There once were summertimes when the living was easy, as the song from the Broadway musical “Porgy and Bess” melodically reminds us. But not this summer, not with COVID-19 still spreading dangerously across the land and uncertainty over what happens next after the withdrawal of U.S. forces from Afghanistan.
Before the entire world became glued to the internet, social media, and summer TV re-runs, many people took the time over the summer months to read books and catch up on things they thought they didn’t have time for the other nine months of the year.
Still, despite this summer’s flood of “breaking news,” I managed time to re-discover a classic book by the English journalist, Paul Johnson. It’s titled “Modern Times” and it’s more than just a history of the world from the 1920s to the 1980s it’s a chronicle of what can happen to a people and their leaders who deliberately ignore history and thus doom themselves to repeat it.
In his chapter on the rise of Hitler in Germany, Johnson writes with profound implications for our day, which many Germans rejected: “The Western liberal notion of freedom of choice and private provision based on high wages (preferring) the paternalistic alternative of compulsory and universal security. The state was nursemaid as well as sergeant-major. It was a towering shadow over the lives of ordinary people and their relationship toward it was one of dependency and docility.”
With America’s deepening debt and a Democrat president and Democrat Congress desiring to spend more, can it be denied that Americans are increasingly relying on government to take care of them, rather than the once universal value of self-reliance with government as a last resort, not a first resource?
Johnson quotes German sociologist Max Weber from an address in 1919: “The honour of the civil servant is vested in his ability to execute conscientiously the order of superior authorities.” Johnson adds Weber believed that “Only the politician had the right and duty to exercise personal responsibility. It would be difficult to conceive of worse advice to offer German mandarins. It was followed, right to the bitter end in 1945.”
This history should prove an eternal warning that the power of the state must always be curbed by the people lest it become a functional or actual dictatorship.

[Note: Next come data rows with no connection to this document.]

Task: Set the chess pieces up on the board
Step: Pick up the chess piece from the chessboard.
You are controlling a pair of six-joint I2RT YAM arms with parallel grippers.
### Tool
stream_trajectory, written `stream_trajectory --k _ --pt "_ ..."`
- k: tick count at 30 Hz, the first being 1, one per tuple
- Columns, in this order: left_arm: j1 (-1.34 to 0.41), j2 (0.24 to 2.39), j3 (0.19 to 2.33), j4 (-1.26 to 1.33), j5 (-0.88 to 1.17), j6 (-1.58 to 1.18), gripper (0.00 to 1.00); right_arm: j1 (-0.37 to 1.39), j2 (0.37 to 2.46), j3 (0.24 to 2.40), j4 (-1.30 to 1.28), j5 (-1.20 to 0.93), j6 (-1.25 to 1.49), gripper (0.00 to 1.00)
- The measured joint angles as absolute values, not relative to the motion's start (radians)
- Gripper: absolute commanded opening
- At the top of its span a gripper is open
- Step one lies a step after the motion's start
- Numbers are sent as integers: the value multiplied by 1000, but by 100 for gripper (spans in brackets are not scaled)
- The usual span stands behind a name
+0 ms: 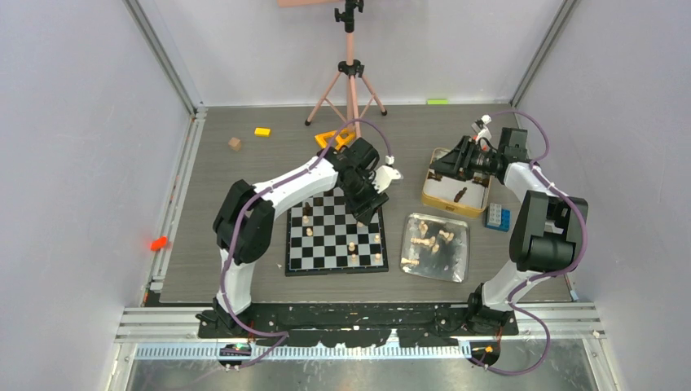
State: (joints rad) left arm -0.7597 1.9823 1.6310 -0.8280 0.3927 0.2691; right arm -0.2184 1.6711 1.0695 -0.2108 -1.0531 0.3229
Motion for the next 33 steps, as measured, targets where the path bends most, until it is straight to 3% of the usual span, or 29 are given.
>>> stream_trajectory --k 13,20,33 --pt "-777 2043 1619 -823 320 293 43 -218 1676 1069 -212 -1053 319 46" --pt "-783 2044 1608 -815 300 300 25 -218 1676 1069 -212 -1053 319 47" --pt "-801 2021 1550 -754 279 336 4 -218 1676 1069 -212 -1053 319 46"
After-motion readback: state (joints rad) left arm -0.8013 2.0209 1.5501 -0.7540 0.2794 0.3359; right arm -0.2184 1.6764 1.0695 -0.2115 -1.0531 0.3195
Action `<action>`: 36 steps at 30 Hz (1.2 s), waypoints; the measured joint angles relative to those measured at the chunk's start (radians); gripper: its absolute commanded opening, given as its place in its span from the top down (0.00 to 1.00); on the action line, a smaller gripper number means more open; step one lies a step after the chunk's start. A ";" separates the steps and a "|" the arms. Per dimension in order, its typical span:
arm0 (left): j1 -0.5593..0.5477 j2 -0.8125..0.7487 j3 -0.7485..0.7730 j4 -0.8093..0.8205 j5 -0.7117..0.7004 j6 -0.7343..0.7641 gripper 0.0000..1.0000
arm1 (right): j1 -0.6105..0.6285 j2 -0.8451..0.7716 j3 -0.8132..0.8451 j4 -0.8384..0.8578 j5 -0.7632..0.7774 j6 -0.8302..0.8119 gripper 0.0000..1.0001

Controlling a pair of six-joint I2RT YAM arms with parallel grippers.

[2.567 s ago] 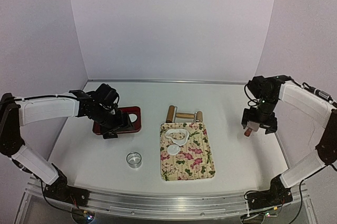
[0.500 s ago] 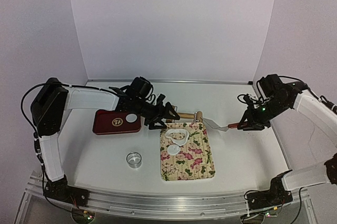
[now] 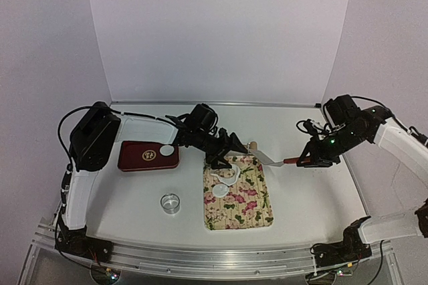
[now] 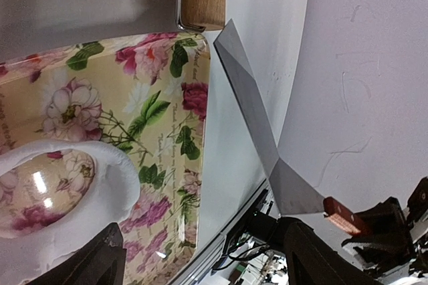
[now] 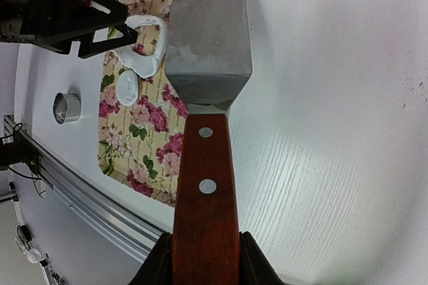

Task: Roll out the dumpling wrappers from the dough
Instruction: Pass from the right arm to the left

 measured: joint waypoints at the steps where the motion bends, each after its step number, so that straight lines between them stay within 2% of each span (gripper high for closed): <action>1: -0.004 0.014 0.016 0.002 -0.003 -0.019 0.18 | 0.006 -0.003 -0.001 0.001 0.001 0.002 1.00; 6: -0.021 0.065 0.074 0.018 -0.018 -0.105 0.20 | 0.029 -0.004 -0.001 0.016 0.003 0.011 1.00; 8: -0.026 0.092 0.104 0.019 -0.024 -0.130 0.24 | 0.036 -0.004 -0.001 0.021 0.003 0.016 1.00; 14: -0.028 0.166 0.192 0.019 -0.037 -0.177 0.60 | 0.050 -0.004 -0.003 0.038 0.003 0.026 1.00; 22: -0.027 0.206 0.231 0.038 -0.037 -0.231 0.85 | 0.065 -0.004 -0.011 0.042 0.003 0.029 1.00; 24: -0.027 0.207 0.233 0.052 -0.036 -0.251 0.97 | 0.069 -0.004 -0.012 0.043 0.003 0.029 1.00; 25: -0.027 0.208 0.233 0.060 -0.035 -0.259 0.99 | 0.071 -0.004 -0.012 0.044 0.003 0.029 1.00; 34: -0.019 0.215 0.214 0.197 -0.045 -0.374 1.00 | 0.077 -0.008 -0.019 0.051 0.000 0.065 1.00; 35: -0.020 0.212 0.199 0.212 -0.050 -0.383 1.00 | 0.077 -0.012 -0.023 0.063 0.001 0.077 0.95; 36: -0.020 0.208 0.183 0.228 -0.055 -0.391 1.00 | 0.077 -0.019 -0.031 0.076 0.002 0.090 0.84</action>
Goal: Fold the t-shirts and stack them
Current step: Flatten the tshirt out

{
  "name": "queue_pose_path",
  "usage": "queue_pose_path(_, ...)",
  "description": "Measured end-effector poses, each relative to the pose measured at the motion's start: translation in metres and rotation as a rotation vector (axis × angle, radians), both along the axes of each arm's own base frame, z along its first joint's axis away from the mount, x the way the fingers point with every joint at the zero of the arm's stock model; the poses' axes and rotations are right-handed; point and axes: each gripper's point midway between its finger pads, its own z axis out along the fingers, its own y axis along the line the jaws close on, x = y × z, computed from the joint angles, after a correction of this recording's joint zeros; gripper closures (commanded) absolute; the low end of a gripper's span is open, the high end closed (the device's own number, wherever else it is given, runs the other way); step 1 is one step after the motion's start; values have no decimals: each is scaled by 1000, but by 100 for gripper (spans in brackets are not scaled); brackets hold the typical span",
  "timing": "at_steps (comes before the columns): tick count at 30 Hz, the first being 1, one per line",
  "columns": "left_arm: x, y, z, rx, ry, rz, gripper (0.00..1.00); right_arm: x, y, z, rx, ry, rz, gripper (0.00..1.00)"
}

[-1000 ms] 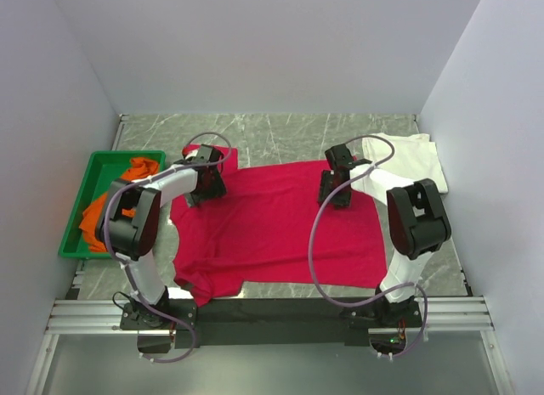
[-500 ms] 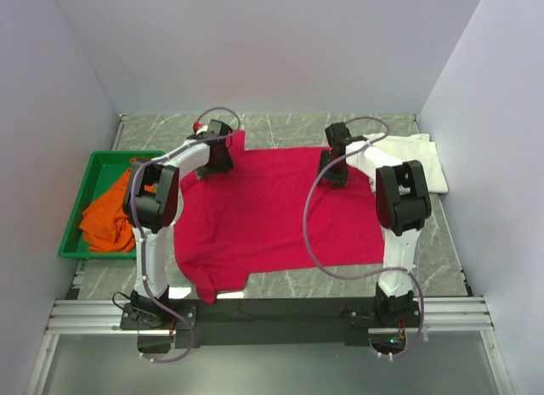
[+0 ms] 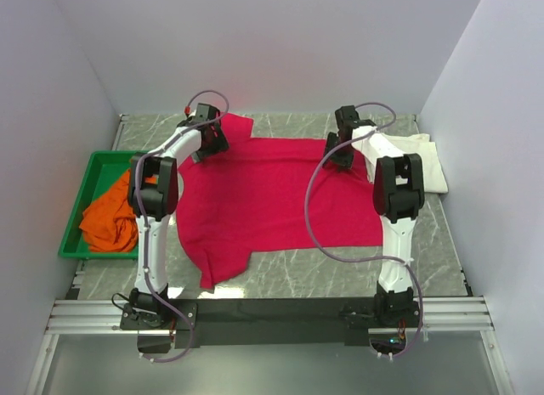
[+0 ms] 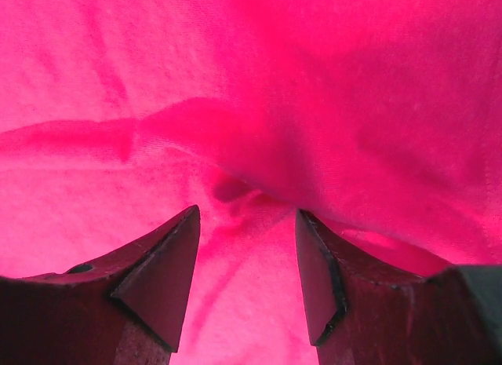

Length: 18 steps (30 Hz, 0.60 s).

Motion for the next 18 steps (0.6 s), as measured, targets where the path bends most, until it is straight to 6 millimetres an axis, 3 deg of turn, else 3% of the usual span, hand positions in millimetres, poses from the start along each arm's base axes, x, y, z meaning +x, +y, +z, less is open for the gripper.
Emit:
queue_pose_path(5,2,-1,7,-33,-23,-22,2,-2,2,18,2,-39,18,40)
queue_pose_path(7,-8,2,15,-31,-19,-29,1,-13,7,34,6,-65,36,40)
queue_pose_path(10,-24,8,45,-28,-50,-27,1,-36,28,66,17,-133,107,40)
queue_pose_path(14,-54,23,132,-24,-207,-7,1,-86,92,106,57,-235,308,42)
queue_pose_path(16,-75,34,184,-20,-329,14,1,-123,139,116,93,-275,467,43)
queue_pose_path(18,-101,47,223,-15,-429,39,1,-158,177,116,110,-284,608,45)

Even before Germany was split into East and West to curb its power following World War II, it contained rival geographic interests. German courts and juries tended to favor one half over the other and here Johnson provides a lesson for our own modern times: “Why did juries, representing ordinary middle-class people … tend to side with the Easterners against the Westerners? One chief reason was what they were taught in the schools, which itself reflected the political tone of the universities. The tragedy of modern Germany is an object-lesson in the dangers of allowing academic life to become politicized…”
Carl Schmidt, Germany’s leading legal philosopher, argued “order could only be restored when the demands of the state were given over the quest for an illusionary freedom.” Such a position was the natural outcome of what was being taught in German schools and universities. Anyone else notice similarities between academic and political institutions in modern America?
Johnson writes of the propensity for even wise and educated people to delude themselves. He recalls a lengthy letter written by Winston Churchill to British Prime Minister Stanley Baldwin in which Churchill said Japan would not present a “menace in our lifetime.” The letter was written in December 1924. Seventeen years later he would be proven wrong about Japan, even though his warnings about Germany were shown to be correct.
There is so much more in this 800-page book, including the difficulty of imposing a moral code on people who wish to live immoral lives.
History is not just a collection of old names and dates to be memorized in school. History is full of lessons we never fully learn.